● Action item
In the listing that follows, print every line exactly and leave the images out.

Start of Data segment

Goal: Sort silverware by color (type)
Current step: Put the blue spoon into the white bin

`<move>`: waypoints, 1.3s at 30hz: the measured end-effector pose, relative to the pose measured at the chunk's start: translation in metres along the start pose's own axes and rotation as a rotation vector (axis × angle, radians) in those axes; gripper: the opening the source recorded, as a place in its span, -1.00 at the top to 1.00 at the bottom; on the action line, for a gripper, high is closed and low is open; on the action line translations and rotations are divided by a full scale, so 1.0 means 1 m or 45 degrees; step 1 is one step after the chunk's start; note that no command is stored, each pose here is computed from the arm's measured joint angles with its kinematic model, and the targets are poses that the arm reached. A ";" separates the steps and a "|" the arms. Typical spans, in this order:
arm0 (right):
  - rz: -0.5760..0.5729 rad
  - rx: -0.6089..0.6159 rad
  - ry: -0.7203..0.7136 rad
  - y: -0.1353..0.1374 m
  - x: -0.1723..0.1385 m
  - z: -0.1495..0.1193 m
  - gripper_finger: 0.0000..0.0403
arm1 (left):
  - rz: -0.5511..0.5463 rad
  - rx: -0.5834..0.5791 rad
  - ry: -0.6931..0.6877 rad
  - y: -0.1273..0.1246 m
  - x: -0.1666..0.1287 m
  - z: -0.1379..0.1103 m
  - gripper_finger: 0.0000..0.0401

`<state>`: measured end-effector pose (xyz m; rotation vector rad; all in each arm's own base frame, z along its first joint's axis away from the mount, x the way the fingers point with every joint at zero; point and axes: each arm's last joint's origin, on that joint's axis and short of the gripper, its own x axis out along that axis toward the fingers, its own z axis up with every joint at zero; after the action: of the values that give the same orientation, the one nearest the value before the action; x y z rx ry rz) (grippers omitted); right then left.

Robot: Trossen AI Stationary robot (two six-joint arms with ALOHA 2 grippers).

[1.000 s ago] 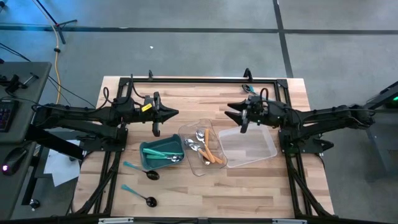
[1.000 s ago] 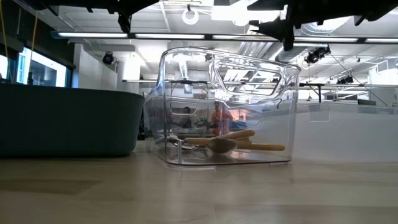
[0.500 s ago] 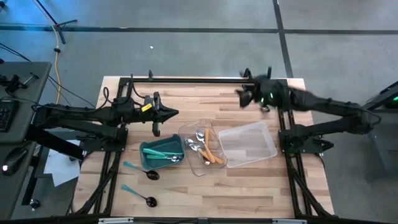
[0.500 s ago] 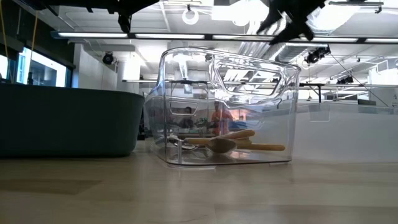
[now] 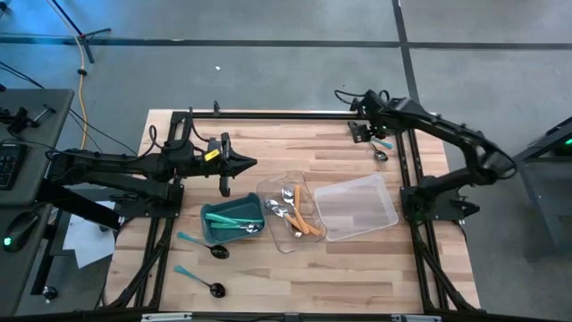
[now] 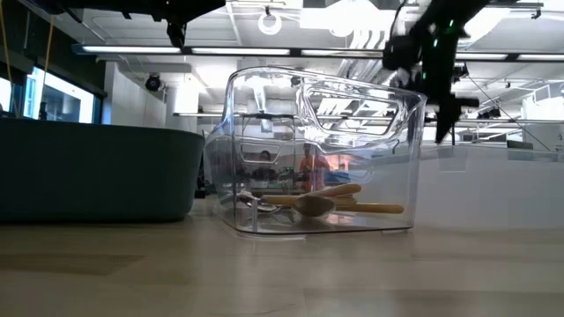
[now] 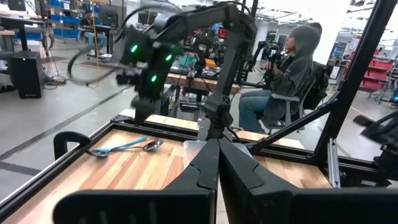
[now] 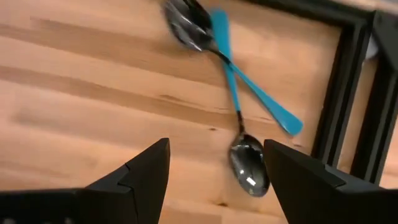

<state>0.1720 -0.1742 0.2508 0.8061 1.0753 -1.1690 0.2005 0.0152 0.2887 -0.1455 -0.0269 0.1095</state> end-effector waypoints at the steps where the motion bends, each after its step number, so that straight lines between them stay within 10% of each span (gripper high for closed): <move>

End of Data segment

● Output for this task
Goal: Sort silverware by color (type)
Current step: Put the blue spoon into the white bin

`<move>`: waypoints, 1.3s at 30hz: the measured end-effector pose, relative to the pose measured at the chunk's start: translation in metres along the start pose's own axes and rotation as a rotation vector (axis × angle, radians) in those axes; gripper: the opening the source recorded, as a place in its span, -1.00 at the top to 1.00 at the bottom; on the action line, for a gripper, high is closed and low is open; on the action line translations and rotations are divided by a full scale, so 1.0 means 1 m or 45 degrees; step 1 is one step after the chunk's start; note that no command is stored, each pose here is computed from the arm's measured joint angles with its kinematic model, and the targets are poses that the arm reached. A ";" separates the steps and a "|" the arms. Typical spans, in this order:
arm0 (right):
  - rz: -0.5760..0.5729 rad
  - rx: -0.6089..0.6159 rad
  - ry: -0.7203..0.7136 rad
  - y: -0.1353..0.1374 m
  - x: -0.1723..0.1385 m
  - z: -0.1495..0.1193 m
  - gripper_finger: 0.0000..0.0403
arm1 (left):
  - rz: -0.5511..0.5463 rad
  - rx: -0.5834..0.5791 rad
  - ry: -0.6931..0.6877 rad
  - y: -0.1273..0.1246 m
  - x: -0.1666..0.1287 m
  - z: -0.1379..0.1103 m
  - gripper_finger: 0.0000..0.0401

`<state>`: measured end-effector pose (xyz m; rotation vector rad; all in each arm's own base frame, z along its first joint's axis away from the mount, x the way the fingers point with every joint at zero; point and axes: each arm's last joint's origin, on that joint's axis and short of the gripper, its own x axis out along that axis toward the fingers, its own z axis up with every joint at zero; after the action: of the values that give the same orientation, the one nearest the value before the action; x y z rx ry rz) (grippers omitted); right then left.

Robot: Trossen AI Stationary robot (two six-joint arms with ALOHA 2 grippers).

[1.000 s ago] 
[1.000 s ago] 
[0.500 s ago] 
[0.500 s ago] 
[now] 
[now] 
[now] 
[now] 

<state>0.1720 -0.1742 0.2508 0.8061 1.0753 -1.1690 0.2005 0.0152 0.2887 -0.1455 -0.0269 0.1095</state> end-effector waypoints at the steps where the motion bends, each after its step number, so that straight lines between them stay within 10% of each span (gripper high for closed): <move>

This exercise is finished.